> _Task prompt_:
Give back each line of the material that contains the word "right".

> _Material provided_:
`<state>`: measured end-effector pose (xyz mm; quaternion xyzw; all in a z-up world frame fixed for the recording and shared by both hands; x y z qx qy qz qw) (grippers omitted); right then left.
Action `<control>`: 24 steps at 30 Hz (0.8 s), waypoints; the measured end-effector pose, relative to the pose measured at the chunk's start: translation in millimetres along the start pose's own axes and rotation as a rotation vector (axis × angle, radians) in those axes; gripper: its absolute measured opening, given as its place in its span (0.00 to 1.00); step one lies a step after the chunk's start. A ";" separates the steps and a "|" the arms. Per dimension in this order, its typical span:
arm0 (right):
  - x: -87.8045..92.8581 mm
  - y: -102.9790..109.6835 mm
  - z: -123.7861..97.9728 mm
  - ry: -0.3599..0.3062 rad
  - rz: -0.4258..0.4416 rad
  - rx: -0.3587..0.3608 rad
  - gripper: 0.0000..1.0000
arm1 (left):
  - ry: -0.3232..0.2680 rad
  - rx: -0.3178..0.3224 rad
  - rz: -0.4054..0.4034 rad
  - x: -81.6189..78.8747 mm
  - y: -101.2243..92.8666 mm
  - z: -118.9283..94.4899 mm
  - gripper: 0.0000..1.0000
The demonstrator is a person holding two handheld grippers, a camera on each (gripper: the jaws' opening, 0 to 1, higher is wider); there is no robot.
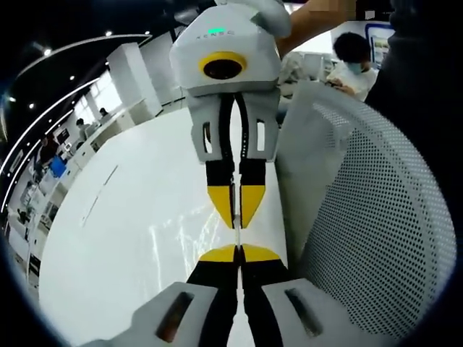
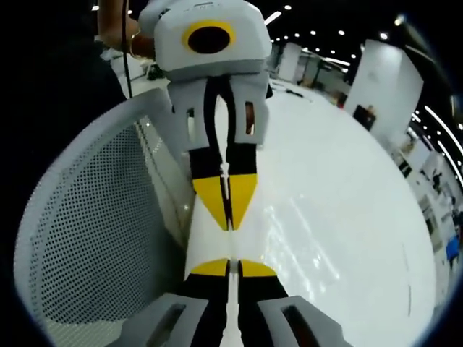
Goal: Open the resealable bag by pulling the two sides of the seal apart until the entire bag opening is separated and visibly accessible.
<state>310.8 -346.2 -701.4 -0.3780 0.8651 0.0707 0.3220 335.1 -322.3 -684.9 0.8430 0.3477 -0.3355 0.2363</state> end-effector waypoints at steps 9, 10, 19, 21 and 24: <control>-10.2 1.8 -0.3 -0.028 0.008 -0.003 0.00 | -0.020 -0.029 -0.043 -0.1 0.8 5.8 0.00; -12.2 2.3 1.4 -0.027 0.004 -0.008 0.00 | -0.021 -0.030 -0.042 -1.0 0.8 8.0 0.00; -13.3 -0.2 3.2 0.003 -0.029 -0.012 0.00 | 0.010 -0.034 -0.031 1.3 1.5 11.8 0.00; -13.7 0.0 3.1 0.004 -0.033 -0.013 0.00 | 0.010 -0.035 -0.032 1.6 1.4 11.5 0.00; -14.0 0.8 4.0 0.004 -0.040 -0.016 0.00 | 0.013 -0.046 -0.029 2.1 1.0 10.4 0.00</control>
Point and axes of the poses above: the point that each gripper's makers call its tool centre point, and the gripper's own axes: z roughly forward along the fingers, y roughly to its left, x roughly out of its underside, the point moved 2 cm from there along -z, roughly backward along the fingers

> _Task answer_:
`<state>`: measured end-effector pose (xyz mm; quaternion xyzw; all in a z-up world frame fixed for the recording and shared by both hands; x y z qx qy qz qw) (grippers omitted); right then left.
arm0 (right):

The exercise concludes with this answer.